- YOUR TASK:
Return the data below exactly, but only from the line containing "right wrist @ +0" through the line containing "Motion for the", with both of those lines included.

- COLLECTED MATERIAL:

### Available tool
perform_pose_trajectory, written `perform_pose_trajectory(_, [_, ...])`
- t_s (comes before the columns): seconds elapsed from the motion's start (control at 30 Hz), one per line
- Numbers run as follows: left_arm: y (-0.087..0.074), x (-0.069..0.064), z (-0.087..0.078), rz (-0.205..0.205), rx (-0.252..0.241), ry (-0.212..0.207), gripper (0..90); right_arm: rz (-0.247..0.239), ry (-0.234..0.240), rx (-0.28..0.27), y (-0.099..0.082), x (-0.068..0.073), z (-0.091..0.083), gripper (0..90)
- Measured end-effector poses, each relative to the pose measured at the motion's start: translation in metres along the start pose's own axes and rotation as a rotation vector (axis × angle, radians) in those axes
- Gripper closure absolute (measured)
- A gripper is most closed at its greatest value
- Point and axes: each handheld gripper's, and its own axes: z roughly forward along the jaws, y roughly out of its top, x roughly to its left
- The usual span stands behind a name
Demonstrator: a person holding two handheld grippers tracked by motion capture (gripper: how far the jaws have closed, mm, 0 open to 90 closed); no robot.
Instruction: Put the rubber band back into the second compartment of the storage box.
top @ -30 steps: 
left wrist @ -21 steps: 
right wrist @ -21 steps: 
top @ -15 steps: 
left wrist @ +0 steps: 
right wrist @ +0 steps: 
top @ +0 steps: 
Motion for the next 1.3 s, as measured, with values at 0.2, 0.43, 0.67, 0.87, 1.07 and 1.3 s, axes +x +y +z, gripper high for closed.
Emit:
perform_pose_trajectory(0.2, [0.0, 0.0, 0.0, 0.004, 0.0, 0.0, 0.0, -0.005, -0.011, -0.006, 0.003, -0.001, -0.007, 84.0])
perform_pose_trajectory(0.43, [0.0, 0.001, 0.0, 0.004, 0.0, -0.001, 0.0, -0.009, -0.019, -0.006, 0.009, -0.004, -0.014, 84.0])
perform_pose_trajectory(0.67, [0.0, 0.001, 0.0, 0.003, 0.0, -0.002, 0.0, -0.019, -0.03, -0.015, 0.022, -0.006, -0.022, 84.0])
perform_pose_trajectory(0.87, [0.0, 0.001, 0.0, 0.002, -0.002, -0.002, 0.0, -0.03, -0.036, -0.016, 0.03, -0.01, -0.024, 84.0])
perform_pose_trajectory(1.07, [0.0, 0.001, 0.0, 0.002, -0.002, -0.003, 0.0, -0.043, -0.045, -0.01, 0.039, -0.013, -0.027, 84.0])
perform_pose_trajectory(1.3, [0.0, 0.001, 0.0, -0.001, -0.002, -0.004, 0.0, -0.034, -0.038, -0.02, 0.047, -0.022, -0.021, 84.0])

- FINAL ANSWER:
right wrist @ +0 steps: 
top @ +0 steps: 
Motion for the next 1.3 s, as measured, with values at 0.2, 0.43, 0.67, 0.87, 1.07 and 1.3 s, axes +x +y +z, gripper high for closed.

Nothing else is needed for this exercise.